• _ACTIVITY_:
What you give back should match the listing word for word.

• _INFORMATION SHOWN_:
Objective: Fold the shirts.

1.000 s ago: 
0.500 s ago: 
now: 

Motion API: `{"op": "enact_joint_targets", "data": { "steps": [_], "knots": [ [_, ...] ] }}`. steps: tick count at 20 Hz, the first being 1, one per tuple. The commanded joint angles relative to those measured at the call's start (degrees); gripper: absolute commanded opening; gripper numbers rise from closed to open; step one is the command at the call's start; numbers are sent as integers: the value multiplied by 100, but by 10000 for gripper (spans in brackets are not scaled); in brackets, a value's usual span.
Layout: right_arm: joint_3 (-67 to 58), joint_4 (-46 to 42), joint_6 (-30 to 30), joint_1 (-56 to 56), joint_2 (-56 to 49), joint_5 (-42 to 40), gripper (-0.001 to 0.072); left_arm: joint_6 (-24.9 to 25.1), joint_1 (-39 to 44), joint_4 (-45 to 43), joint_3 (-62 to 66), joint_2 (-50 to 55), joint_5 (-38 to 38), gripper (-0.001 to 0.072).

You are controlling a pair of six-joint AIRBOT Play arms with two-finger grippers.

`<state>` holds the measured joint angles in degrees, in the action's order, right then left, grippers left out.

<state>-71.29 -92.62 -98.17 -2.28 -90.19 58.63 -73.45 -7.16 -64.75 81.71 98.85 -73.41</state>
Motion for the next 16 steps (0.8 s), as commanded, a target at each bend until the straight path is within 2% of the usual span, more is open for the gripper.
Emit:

• _SOLUTION TO THIS PROBLEM_:
Objective: Fold the shirts.

1.000 s ago: 
0.500 s ago: 
now: 

Motion API: `{"op": "enact_joint_targets", "data": { "steps": [_], "knots": [ [_, ...] ] }}`. steps: tick count at 20 Hz, the first being 1, one per tuple. The commanded joint angles relative to those measured at the call's start (degrees); gripper: absolute commanded opening; gripper numbers rise from closed to open; step one is the command at the call's start; numbers are sent as integers: the value multiplied by 100, but by 10000 for gripper (spans in brackets are not scaled); in brackets, a value's usual span.
Layout: right_arm: joint_3 (-67 to 58), joint_4 (-46 to 42), joint_6 (-30 to 30), joint_1 (-56 to 56), joint_2 (-56 to 49), joint_5 (-42 to 40), gripper (-0.001 to 0.072); left_arm: joint_6 (-24.9 to 25.1), joint_1 (-39 to 44), joint_4 (-45 to 43), joint_3 (-62 to 66), joint_2 (-50 to 55), joint_5 (-38 to 38), gripper (-0.001 to 0.072).

You are controlling a pair of six-joint AIRBOT Play arms with two-finger grippers.

`<state>` holds the measured joint angles in degrees, in the action's order, right then left, grippers left out.

<state>-71.29 -92.62 -98.17 -2.28 -90.19 58.63 -73.45 -7.16 -64.75 81.71 98.85 -73.41</state>
Motion for the next 16 steps (0.8 s), as commanded, a target at each bend until the straight path is within 2% of the usual span, more is open for the gripper.
Emit:

The exercise is fully answered.